Burmistrz na początku spotkania pokrótce przedstawił historię gołdapskich stosunków z Rosją po 1989 roku, ze szczególnym naciskiem na to, jak doszło do powstania przejścia granicznego Gołdap-Gusiew. Chwalił też współpracę obu miast.
- Bywa, że między Warszawą a Moskwą sejsmografy wskazują wstrząsy -twierdzi Marek Miros. - Między Gusiewem a Gołdapią sejsmografy nic nie wykazują. Stosunki między naszymi krajami przypominają sinusoidę, a kontakty między Gołdapią a Gusiewem i Dubną mają charakter wznoszącej się prostej.
Burmistrz dodał też, że władze centralne powinny popatrzeć na nasze miasta i zobaczyć, jak można współpracować. Zdaniem ambasadora, stosunku na szczeblu centralnym są bardzo złożone.
- W latach, gdy życie Polski i Rosji szło różnymi torami, to tu w Gołdapi było jak trzeba - uważa Aleksander Aleksiejew. - Chciałbym, aby nasze stosunki sie rozwijały.

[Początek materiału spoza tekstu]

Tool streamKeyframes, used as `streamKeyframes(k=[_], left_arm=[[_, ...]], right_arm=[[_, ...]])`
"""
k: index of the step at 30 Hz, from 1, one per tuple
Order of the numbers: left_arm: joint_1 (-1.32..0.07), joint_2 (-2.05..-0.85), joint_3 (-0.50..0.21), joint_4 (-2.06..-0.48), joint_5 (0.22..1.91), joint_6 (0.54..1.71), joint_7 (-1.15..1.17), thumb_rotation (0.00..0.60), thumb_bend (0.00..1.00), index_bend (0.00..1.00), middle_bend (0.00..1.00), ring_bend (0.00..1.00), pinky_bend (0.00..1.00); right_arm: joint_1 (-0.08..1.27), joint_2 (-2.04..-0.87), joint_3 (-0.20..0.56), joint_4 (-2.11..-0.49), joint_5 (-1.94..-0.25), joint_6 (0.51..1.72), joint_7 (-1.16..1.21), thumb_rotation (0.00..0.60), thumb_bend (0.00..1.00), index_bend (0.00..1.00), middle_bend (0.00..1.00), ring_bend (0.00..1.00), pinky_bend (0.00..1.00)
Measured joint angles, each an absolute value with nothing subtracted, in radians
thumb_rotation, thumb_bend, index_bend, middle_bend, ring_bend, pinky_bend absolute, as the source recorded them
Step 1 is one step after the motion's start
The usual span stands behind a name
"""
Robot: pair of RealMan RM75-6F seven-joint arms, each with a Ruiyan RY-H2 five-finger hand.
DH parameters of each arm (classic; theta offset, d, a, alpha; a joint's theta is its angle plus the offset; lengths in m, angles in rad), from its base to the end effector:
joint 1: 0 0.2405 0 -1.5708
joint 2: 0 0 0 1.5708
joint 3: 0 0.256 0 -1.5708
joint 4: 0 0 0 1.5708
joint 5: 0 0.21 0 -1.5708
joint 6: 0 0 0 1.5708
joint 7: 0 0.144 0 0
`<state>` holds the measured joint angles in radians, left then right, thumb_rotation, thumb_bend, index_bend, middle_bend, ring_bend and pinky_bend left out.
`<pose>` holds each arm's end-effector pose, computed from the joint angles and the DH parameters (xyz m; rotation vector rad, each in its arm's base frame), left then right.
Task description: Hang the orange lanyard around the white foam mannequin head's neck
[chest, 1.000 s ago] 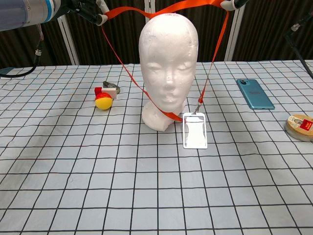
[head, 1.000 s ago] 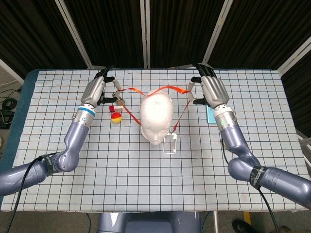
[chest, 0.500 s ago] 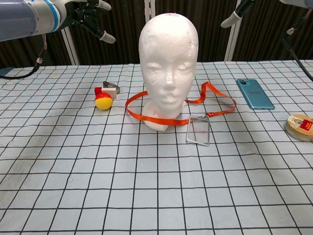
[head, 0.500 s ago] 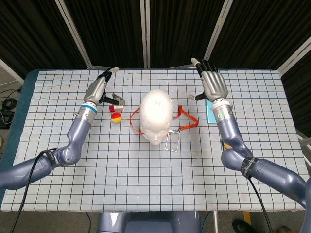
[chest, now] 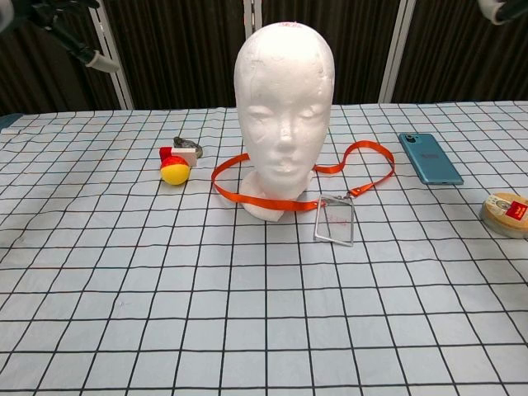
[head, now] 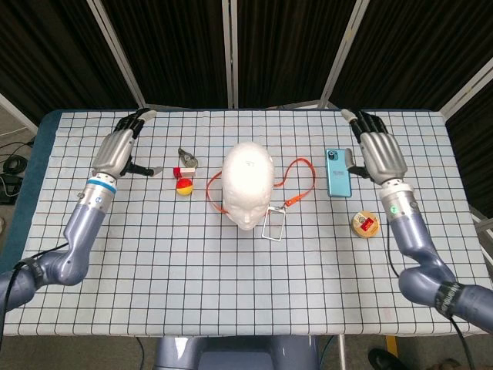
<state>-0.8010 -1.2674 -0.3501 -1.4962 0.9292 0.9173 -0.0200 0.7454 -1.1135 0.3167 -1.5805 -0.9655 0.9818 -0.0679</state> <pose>-0.1469 0.4189 0.1126 -1.4787 -1.1620 -1.1920 -0.1666 -0.4043 0.1621 1.4839 -0.9676 1.0854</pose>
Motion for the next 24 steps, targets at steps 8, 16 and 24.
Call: streamKeyframes(k=[8, 16, 24], left_arm=[[-0.618, -1.079, -0.221, -1.726, 1.058, 1.104, 0.072, 0.600, 0.00, 0.00, 0.00, 0.00, 0.00], [-0.441, -0.984, -0.104, -1.899, 1.147, 1.299, 0.167, 0.600, 0.00, 0.00, 0.00, 0.00, 0.00], [-0.289, -0.976, -0.017, -1.955, 1.248, 1.466, 0.231, 0.600, 0.00, 0.00, 0.00, 0.00, 0.00]], right_arm=[[0.566, -1.001, 0.167, -1.688, -1.219, 1.055, 0.043, 0.600, 1.00, 0.14, 0.03, 0.00, 0.00], [0.498, -0.998, 0.039, -1.694, -1.438, 1.067, 0.110, 0.600, 1.00, 0.14, 0.08, 0.00, 0.00], [0.532, -1.134, -0.007, -1.622, -1.552, 0.994, 0.148, 0.600, 1.00, 0.08, 0.06, 0.00, 0.00]])
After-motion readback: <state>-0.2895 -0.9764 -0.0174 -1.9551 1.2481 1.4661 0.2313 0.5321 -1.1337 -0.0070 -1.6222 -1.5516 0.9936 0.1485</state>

A będzie jeszcze lepiej, jak nasze społeczeństwa będą uważały, że razem jest nam lepiej niż oddzielnie.
Z wizyty zadowolony był też Sergiej Puczkow. Z Polską jest związany od 1992 roku, w Gołdapi był już wcześniej, m.in. podczas otwarcia obwodnicy. Marek Miros podziękował konsulowi m.in. za szybkie załatwianie spraw wizowych uczestników wymian kulturalnych czy sportowych.
Burmistrz w trakcie spotkania opowiedział też o naszym mieście, posiłkując się komputerową prezentacją. Na zakończenie odbyła się minikonferencja, podczas której ambasador i konsul odpowiadali na pytania dziennikarzy i miejskich radnych. Dotyczyły one miedzy innymi spraw związanych z małym ruchem granicznym, odprawami na gołdapskiej granicy, a także budowanej w obwodzi kaliningradzkim elektrowni atomowej.
Na zakończenie dnia goście zwiedzili nasz miasto. Jutro wezmą udział w spotkaniu z władzami i urzędnikami na bezkrwawym safari państwa Rudziewiczów.